Archives

Les odeurs dans le collimateur

"Mesurer l’impossible", est- ce possible ? C’est en tout cas le défi qu’a lancé la commission européenne dans un appel d’offres de recherche expérimentale qui a retenu 15 thématiques différentes. Au programme : le rôle des sons dans le design des objets, la mesure du plaisir procuré par les jeux vidéo, les mécanismes de la conscience…. Et également, la mesure de la qualité de l’air perçue. Le CSTB et neuf autres experts techniques européens se sont lancés dans cette aventure qui visait deux objectifs : connaître plus précisément la perception des odeurs à travers leurs similitudes et leurs différences, et développer de nouveaux capteurs pour mesurer les odeurs. Dans quel but ? Aider à mieux contrôler la qualité de l’air dans les bâtiments et les véhicules mais aussi accompagner les protocoles d’évaluation par les matériaux, voire contrôler leur qualité en sortie de production. Après trois ans de travaux, les experts ont rendu leur copie en août 2009. Retour sur un travail qui explore l’inexplorable.

Sentir et ressentir

Tout a commencé en Suède par des tests en aveugle. Une trentaine de matériaux ont ainsi été sentis, deux par deux, par des volontaires et notés (de 0 à 10) en fonction de leur similitude ou dissimilitude. L’odeur de la moquette se rapproche-t-elle de celle du lino ? Le parfum de la peinture est-il diamétralement opposé à celui du papier vieilli ? Et dans quelle mesure ? Au total, 870 combinaisons ont été mesurées. "Il a ainsi été possible de dresser une cartographie des odeurs, au même titre que le nuancier pour les couleurs, commente Olivier Ramalho, ingénieur recherche au CSTB. C’est une grande première. Et on s’est aperçu que la classification finale des odeurs était sensiblement la même d’un sujet à un autre, même si chacun utilisait ses propres paramètres pour les classer."  12 odeurs référentes ont ainsi été identifiées, pour jouer le rôle de "chef de groupe" d’une catégorie d’odeurs.

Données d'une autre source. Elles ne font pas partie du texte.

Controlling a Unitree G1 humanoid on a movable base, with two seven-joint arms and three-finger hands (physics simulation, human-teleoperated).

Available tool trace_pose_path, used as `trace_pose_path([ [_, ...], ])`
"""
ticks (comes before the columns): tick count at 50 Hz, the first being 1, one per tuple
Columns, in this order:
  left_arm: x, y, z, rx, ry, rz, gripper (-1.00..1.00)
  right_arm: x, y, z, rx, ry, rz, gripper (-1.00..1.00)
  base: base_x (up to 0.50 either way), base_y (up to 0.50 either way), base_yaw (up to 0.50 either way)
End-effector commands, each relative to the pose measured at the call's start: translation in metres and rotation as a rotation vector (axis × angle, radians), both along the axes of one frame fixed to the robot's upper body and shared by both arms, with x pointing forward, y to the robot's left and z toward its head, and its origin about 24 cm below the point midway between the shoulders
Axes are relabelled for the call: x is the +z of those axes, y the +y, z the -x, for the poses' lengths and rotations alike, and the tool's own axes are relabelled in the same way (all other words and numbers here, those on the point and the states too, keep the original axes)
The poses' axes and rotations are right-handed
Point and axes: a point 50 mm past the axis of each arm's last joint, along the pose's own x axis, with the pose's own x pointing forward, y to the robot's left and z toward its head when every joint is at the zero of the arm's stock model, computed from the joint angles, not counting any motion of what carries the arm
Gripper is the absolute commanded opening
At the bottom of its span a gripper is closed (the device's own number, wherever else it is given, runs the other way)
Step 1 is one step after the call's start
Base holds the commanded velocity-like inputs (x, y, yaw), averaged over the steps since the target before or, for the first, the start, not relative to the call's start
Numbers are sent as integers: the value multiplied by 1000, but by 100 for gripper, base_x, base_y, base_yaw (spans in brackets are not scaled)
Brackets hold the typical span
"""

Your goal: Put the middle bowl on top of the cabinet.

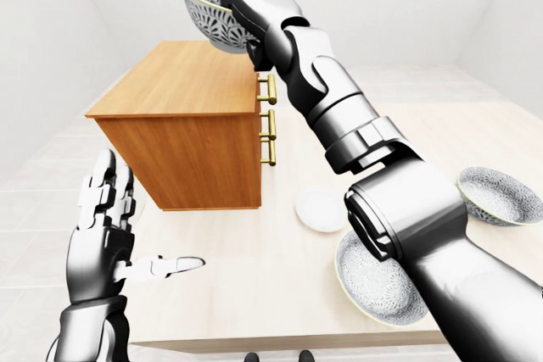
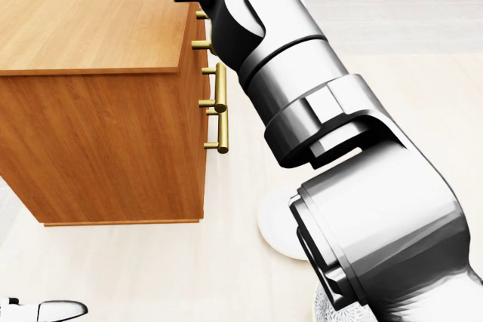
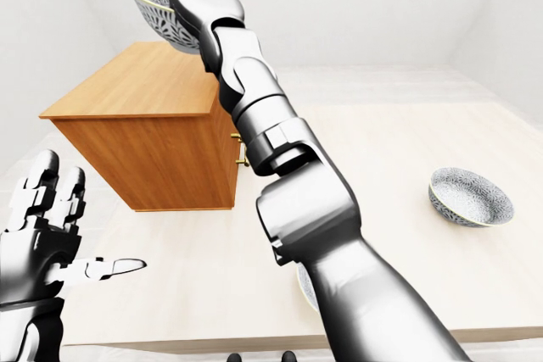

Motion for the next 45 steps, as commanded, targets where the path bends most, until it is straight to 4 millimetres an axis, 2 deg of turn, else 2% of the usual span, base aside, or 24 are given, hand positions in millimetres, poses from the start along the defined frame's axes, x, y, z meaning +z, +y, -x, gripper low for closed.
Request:
trace_pose_path([
  [1, -4, 5, 8, 9, 26, 9, 100, -1, 16, 5, 51, -3, -62, -100, 0, 0, 0],
  [11, -4, 9, 13, 8, 24, 15, 100, -9, 18, 4, 42, 0, -78, -100, 0, 0, 0],
  [20, -7, 13, 14, 13, 35, 19, 100, -7, 21, 5, 54, 2, -92, -100, 0, 0, 0],
  [45, -12, 13, 15, 15, 58, 31, 100, -19, 47, 16, 128, 19, -93, -100, 0, 0, 0],
])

En parallèle de ces tests, les équipes du CSTB - et leurs équivalents en Allemagne -, ont décortiqué chaque odeur de plusieurs matériaux de construction afin d'identifier les molécules responsables. Cet examen minutieux a permis de révéler que les composants de l’odeur des produits  provenaient pour l'essentiel du vieillissement des matières naturelles (lin, bois, toile de jute) qui les composent ou pour les autres produits de la dégradation de polymères synthétiques.

Prototype de nez artificiel -
Cliquer pour agrandir

Un début prometteur

L’ensemble de ces résultats d’analyse en laboratoires se sont révélés précieux pour concevoir un système de capteur voué à simuler le fonctionnement olfactif humain. Restait à tester ce système grandeur nature et à le comparer avec le ressenti de notre organe nasal en chair et en os. Les collaborateurs du CSTB se sont prêtés au jeu en mettant… leur nez à disposition lors d’un test organisé sur le site de Champs sur Marne. Une étude comparative a également été menée chez le constructeur automobile Renault, l’un des partenaires du projet, dans l’habitacle d’une Scenic et d’une Clio. Le capteur était-il aussi sensible que le nez ? Tel était l’enjeu à travers une batterie de tests. Conclusion ? "Il reste des ajustements à faire sur le système, notamment au niveau de la sensibilité de l’intensité de l’odeur et de la prise en compte de l’humidité de l’air, répond Olivier Ramalho. Les marges de progrès sont encore importantes. Mais ce travail collégial multidisciplinaire qui a rassemblé des chimistes, des psychologues, des fabricants de capteurs, a été très enrichissant. Et nous avons réussi à obtenir une première version d’un espace des odeurs appliqué aux matériaux." Autre apport de cette grande étude européenne : une meilleure connaissance des composés odorants qui souligne le rôle important de la présence des matières naturelles dans l’apparition et l’évolution de l’odeur. En résumé, une première expérience pleine de promesses pour les années à venir.